*Aim of the task:*
Reproduce the records below exactly, but only between the lines holding "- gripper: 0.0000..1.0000" and "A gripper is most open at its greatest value", inclusive.

*Dataset records:*
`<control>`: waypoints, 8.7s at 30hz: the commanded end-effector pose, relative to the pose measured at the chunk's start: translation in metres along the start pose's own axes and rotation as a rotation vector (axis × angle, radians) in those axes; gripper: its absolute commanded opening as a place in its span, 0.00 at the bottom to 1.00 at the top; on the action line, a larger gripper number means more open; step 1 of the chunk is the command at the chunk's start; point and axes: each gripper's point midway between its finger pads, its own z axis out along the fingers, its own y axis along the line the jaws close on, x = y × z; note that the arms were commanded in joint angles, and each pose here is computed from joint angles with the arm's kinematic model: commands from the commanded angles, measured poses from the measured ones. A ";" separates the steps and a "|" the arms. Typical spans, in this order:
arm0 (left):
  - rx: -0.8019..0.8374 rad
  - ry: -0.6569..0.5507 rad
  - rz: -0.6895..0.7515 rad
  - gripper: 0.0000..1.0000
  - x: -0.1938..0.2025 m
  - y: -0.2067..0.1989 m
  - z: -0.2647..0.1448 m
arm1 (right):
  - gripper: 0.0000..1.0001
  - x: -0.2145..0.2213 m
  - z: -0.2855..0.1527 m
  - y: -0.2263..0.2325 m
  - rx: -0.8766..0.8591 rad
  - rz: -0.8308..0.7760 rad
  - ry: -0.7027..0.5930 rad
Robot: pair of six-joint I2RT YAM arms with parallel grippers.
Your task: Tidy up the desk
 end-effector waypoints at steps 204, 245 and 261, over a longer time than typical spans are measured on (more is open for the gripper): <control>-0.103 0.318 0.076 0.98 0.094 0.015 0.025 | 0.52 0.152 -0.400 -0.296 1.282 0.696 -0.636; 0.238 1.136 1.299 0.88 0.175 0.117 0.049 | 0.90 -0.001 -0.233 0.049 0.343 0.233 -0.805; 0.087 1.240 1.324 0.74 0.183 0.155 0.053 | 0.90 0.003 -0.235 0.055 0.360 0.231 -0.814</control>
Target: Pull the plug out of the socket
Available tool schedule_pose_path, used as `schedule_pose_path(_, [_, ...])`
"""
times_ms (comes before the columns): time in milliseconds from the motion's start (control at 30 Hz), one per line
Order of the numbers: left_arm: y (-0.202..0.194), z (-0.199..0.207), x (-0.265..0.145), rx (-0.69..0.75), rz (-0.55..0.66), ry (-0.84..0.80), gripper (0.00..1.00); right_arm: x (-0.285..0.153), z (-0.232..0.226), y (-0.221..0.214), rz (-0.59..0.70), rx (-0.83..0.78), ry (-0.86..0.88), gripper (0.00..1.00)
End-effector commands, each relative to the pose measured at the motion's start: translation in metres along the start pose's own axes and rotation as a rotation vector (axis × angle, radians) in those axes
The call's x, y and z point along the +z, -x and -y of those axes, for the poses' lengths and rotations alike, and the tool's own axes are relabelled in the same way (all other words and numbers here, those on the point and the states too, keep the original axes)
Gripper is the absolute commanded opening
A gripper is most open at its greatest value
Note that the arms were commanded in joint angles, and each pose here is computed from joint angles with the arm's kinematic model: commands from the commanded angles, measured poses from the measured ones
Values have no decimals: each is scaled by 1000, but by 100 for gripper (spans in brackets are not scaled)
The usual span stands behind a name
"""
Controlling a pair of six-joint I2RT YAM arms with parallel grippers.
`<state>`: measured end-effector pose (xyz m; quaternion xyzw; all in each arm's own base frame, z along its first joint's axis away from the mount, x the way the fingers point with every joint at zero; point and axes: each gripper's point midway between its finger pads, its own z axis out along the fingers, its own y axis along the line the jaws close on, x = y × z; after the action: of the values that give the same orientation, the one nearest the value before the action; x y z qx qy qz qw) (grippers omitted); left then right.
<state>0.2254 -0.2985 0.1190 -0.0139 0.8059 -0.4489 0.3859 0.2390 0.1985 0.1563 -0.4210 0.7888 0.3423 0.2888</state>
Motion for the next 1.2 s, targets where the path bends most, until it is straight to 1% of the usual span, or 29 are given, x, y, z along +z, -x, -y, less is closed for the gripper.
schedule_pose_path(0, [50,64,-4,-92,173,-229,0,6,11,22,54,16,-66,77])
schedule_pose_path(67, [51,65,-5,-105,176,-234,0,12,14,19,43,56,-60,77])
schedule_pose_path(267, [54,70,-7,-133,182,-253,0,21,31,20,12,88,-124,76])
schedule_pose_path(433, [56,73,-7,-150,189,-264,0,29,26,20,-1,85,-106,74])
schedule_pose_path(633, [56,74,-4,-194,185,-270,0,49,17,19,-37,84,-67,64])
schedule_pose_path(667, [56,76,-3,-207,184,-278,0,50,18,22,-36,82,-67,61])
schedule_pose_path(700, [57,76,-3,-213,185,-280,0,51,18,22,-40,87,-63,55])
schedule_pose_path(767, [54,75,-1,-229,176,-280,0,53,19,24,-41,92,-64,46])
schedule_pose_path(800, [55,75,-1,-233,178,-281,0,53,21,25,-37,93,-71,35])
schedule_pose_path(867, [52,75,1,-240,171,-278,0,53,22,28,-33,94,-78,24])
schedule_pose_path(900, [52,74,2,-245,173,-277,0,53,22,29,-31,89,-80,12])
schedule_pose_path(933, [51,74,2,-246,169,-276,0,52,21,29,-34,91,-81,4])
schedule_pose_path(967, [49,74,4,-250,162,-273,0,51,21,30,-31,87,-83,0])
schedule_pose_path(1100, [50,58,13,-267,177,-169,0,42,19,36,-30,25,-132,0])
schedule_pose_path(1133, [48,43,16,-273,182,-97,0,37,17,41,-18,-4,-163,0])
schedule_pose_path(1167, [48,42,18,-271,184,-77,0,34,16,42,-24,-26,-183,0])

*Response for this exercise:*
  - gripper: 0.0000..1.0000
  - x: -0.1938..0.2025 m
  - y: -0.2067..0.1989 m
  - z: -0.2647..0.1448 m
arm1 (right):
  - gripper: 0.0000..1.0001
  - x: -0.2145..0.2213 m
  - z: -0.2855..0.1527 m
  - y: -0.2263..0.2325 m
  - rx: -0.8766..0.8591 rad
  - rz: -0.8308..0.7760 rad
  - ry: -0.7027..0.5930 rad
Robot: pair of six-joint I2RT YAM arms with parallel grippers.
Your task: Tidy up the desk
 end-effector waypoints at steps 204, 245 and 261, over a longer time than typical spans are measured on (more is open for the gripper): <control>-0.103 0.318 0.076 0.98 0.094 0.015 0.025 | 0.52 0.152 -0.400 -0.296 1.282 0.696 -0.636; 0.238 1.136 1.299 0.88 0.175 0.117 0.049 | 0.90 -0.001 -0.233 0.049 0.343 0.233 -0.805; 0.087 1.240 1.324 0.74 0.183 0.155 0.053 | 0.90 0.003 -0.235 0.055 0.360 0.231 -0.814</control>
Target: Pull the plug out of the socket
Available tool schedule_pose_path, used as `schedule_pose_path(_, [_, ...])`
"""
times_ms (comes before the columns): time in milliseconds from the motion's start (control at 30 Hz), one per line
Order of the numbers: left_arm: y (-0.202..0.194), z (-0.199..0.207), x (-0.265..0.145), rx (-0.69..0.75), rz (-0.55..0.66), ry (-0.84..0.80), gripper (0.00..1.00); right_arm: x (-0.285..0.153), z (-0.232..0.226), y (-0.221..0.214), rz (-0.59..0.70), rx (-0.83..0.78), ry (-0.86..0.88), gripper (0.00..1.00)
End-effector commands, each relative to the pose measured at the motion's start: translation in metres along the start pose's own axes and rotation as a rotation vector (axis × angle, radians) in those axes
The call's x, y and z point along the +z, -x and -y of those axes, for the poses' lengths and rotations alike, and the tool's own axes are relabelled in the same way (all other words and numbers here, those on the point and the states too, keep the original axes)
Gripper is the absolute commanded opening
A gripper is most open at its greatest value

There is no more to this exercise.